(SUPPLIED DATA Opens)
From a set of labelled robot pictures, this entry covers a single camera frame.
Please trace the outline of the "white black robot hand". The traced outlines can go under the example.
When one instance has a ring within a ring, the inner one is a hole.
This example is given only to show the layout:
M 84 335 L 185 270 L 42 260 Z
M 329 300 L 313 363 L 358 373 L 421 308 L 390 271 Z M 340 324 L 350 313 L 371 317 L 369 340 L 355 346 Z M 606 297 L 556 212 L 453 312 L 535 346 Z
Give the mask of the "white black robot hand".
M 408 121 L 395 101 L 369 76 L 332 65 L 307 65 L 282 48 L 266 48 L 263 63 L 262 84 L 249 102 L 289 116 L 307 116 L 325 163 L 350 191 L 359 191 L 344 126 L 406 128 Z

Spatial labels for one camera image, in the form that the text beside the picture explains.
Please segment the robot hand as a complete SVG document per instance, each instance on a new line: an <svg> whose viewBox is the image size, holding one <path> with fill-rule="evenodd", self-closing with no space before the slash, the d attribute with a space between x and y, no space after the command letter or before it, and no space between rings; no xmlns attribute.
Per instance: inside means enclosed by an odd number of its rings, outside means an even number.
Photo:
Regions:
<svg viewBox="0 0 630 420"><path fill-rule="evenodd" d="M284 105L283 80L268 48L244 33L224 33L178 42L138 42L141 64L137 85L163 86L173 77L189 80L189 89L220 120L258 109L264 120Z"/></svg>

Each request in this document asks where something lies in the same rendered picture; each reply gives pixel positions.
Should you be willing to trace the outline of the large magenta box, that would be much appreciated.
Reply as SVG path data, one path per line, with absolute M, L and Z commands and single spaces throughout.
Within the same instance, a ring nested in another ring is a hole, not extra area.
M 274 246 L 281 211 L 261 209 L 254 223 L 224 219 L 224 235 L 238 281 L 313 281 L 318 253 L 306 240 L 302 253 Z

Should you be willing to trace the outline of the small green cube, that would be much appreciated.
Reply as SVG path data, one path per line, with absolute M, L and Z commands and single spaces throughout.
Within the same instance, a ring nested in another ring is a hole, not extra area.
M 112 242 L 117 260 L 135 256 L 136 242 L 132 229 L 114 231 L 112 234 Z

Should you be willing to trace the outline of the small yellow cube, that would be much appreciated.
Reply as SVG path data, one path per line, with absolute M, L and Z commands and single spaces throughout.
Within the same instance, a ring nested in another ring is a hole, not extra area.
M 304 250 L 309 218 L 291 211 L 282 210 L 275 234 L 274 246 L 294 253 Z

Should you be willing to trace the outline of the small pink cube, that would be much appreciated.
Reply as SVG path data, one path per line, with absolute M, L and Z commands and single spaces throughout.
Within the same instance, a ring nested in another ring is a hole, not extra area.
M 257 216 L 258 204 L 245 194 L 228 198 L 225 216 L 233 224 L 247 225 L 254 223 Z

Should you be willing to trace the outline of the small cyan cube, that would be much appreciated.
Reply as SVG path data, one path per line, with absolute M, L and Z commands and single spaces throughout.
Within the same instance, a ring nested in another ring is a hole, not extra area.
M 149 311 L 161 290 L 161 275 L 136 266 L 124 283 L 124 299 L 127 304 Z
(SUPPLIED DATA Closes)
• **AIM OF THE TASK**: Go through the entries above and reproduce each one exactly.

• **ANSWER BOX**:
From a set of labelled robot pictures, this entry covers a single camera frame.
Please trace the outline of the "white black robot hand". The traced outlines can go under the example.
When one instance has a ring within a ring, the inner one is a hole.
This example is given only to show the layout:
M 84 335 L 185 270 L 42 260 Z
M 329 300 L 313 363 L 358 373 L 421 308 L 390 271 Z M 340 324 L 350 313 L 371 317 L 369 340 L 355 346 Z M 606 297 L 556 212 L 453 312 L 535 346 Z
Give the mask of the "white black robot hand".
M 408 121 L 395 101 L 369 76 L 332 65 L 307 65 L 282 48 L 266 48 L 263 63 L 262 84 L 249 102 L 289 116 L 307 116 L 325 163 L 350 191 L 359 191 L 344 126 L 406 128 Z

Spatial labels for one camera image, in the form that the text beside the picture explains.
Please segment the robot hand as a complete SVG document per instance, each instance on a new line: an <svg> whose viewBox is the image size, holding one <path> with fill-rule="evenodd", self-closing with no space before the slash, the d attribute with a space between x and y, no space after the command letter or before it, and no space between rings; no xmlns attribute.
Per instance: inside means enclosed by an odd number of its rings, outside means an even number.
Photo:
Regions:
<svg viewBox="0 0 630 420"><path fill-rule="evenodd" d="M284 105L283 80L268 48L244 33L224 33L178 42L138 42L141 64L137 85L163 86L173 77L189 80L189 89L220 120L258 109L264 120Z"/></svg>

Each request in this document asks where something lies in the same rendered picture; each reply gives pixel positions.
Should you be willing to trace the outline of the large magenta box, that would be much appreciated.
Reply as SVG path data, one path per line, with absolute M, L and Z commands and single spaces throughout.
Within the same instance, a ring nested in another ring is a hole, not extra area.
M 274 246 L 281 211 L 261 209 L 254 223 L 224 219 L 224 235 L 238 281 L 313 281 L 318 253 L 306 240 L 302 253 Z

Should you be willing to trace the outline of the small green cube, that would be much appreciated.
Reply as SVG path data, one path per line, with absolute M, L and Z commands and single spaces throughout.
Within the same instance, a ring nested in another ring is a hole, not extra area.
M 112 242 L 117 260 L 135 256 L 136 242 L 132 229 L 114 231 L 112 234 Z

Should you be willing to trace the outline of the small yellow cube, that would be much appreciated.
Reply as SVG path data, one path per line, with absolute M, L and Z commands and single spaces throughout.
Within the same instance, a ring nested in another ring is a hole, not extra area.
M 304 250 L 309 218 L 291 211 L 282 210 L 275 234 L 274 246 L 294 253 Z

Should you be willing to trace the outline of the small pink cube, that would be much appreciated.
Reply as SVG path data, one path per line, with absolute M, L and Z commands and single spaces throughout.
Within the same instance, a ring nested in another ring is a hole, not extra area.
M 257 216 L 258 204 L 245 194 L 228 198 L 225 216 L 233 224 L 247 225 L 254 223 Z

Should you be willing to trace the outline of the small cyan cube, that would be much appreciated.
Reply as SVG path data, one path per line, with absolute M, L and Z commands and single spaces throughout.
Within the same instance, a ring nested in another ring is a hole, not extra area.
M 149 311 L 161 290 L 161 275 L 136 266 L 124 283 L 124 299 L 127 304 Z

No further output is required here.